## Assignment
Everything from the line containing "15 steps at" through the last line of the data below should be given again exactly, both end lines included and nothing more.
--- --- ---
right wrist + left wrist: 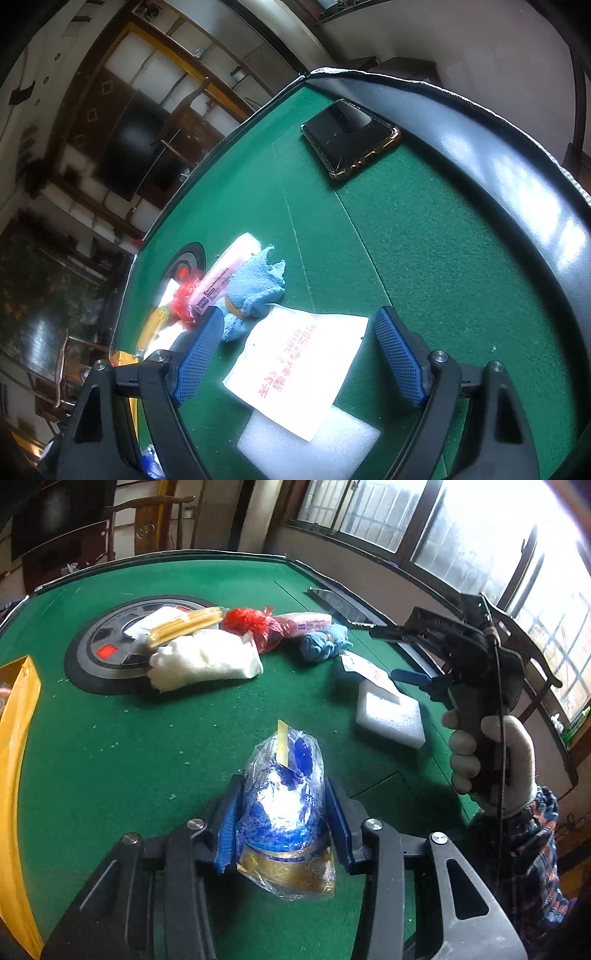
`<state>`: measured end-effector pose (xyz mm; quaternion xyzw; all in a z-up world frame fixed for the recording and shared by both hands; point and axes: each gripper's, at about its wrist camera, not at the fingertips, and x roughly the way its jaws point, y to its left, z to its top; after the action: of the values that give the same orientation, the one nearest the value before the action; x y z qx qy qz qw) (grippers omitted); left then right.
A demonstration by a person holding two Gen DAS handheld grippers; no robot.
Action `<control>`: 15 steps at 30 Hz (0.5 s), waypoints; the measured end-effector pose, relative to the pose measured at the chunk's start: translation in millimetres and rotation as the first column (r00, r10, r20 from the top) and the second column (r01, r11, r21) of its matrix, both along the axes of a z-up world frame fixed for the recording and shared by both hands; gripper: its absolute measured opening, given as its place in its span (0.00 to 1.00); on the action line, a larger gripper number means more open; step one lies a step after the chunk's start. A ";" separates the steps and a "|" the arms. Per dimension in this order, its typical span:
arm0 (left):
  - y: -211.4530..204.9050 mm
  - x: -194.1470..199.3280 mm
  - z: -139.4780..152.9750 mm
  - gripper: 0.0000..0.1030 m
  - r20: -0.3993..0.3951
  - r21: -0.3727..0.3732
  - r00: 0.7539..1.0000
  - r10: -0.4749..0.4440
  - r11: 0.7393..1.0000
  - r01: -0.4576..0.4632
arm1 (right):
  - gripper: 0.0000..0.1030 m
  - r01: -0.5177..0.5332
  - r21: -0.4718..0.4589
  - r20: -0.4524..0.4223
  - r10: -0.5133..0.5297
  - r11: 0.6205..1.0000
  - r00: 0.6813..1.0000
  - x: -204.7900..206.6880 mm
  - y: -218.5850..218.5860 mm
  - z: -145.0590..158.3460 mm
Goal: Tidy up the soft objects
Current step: 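Lift the bagged ball with the left tool while the right tool grasps the white paper sheet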
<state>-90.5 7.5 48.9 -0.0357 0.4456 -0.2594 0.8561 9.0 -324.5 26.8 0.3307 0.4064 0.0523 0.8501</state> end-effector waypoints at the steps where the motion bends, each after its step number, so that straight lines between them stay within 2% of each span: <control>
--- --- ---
## Task result
Action `<control>`: 15 steps at 30 Hz (0.5 s), waypoints; the measured end-effector pose, relative to the pose measured at the chunk's start: translation in millimetres and rotation as the first column (r00, r10, r20 from the top) and the second column (r01, r11, r21) of its matrix, both along the axes of a z-up world frame fixed for the recording and shared by both hands; gripper: its absolute measured opening, given as its place in its span (0.00 to 1.00); on the action line, a larger gripper number means more open; step one lies a step after the chunk's start. A ";" separates the steps and a "|" the arms. Per dimension in this order, its typical span:
arm0 (left):
  - y: -211.4530..204.9050 mm
  - x: -194.1470..199.3280 mm
  - z: -139.4780..152.9750 mm
  - gripper: 0.0000..0.1030 m
  - r20: -0.3993..0.3951
  - r21: -0.3727..0.3732
  - r00: 0.7539..1.0000
  - r10: -0.4749..0.4440
  - r11: 0.7393..1.0000
  - r01: -0.4576..0.4632
arm1 (right):
  - gripper: 0.0000..0.1030 m
  - r01: -0.5177..0.5332
  - r21: -0.4718..0.4589
  - r20: -0.4524..0.4223
  - r10: -0.5133..0.5297
  - r11: 0.6205..1.0000
  - r00: 0.6813..1.0000
  - x: -204.7900..206.6880 mm
  - y: -218.5850..218.5860 mm
  - z: -145.0590..158.3460 mm
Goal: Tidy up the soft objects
Current step: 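Lift the bagged ball with the left tool while the right tool grasps the white paper sheet
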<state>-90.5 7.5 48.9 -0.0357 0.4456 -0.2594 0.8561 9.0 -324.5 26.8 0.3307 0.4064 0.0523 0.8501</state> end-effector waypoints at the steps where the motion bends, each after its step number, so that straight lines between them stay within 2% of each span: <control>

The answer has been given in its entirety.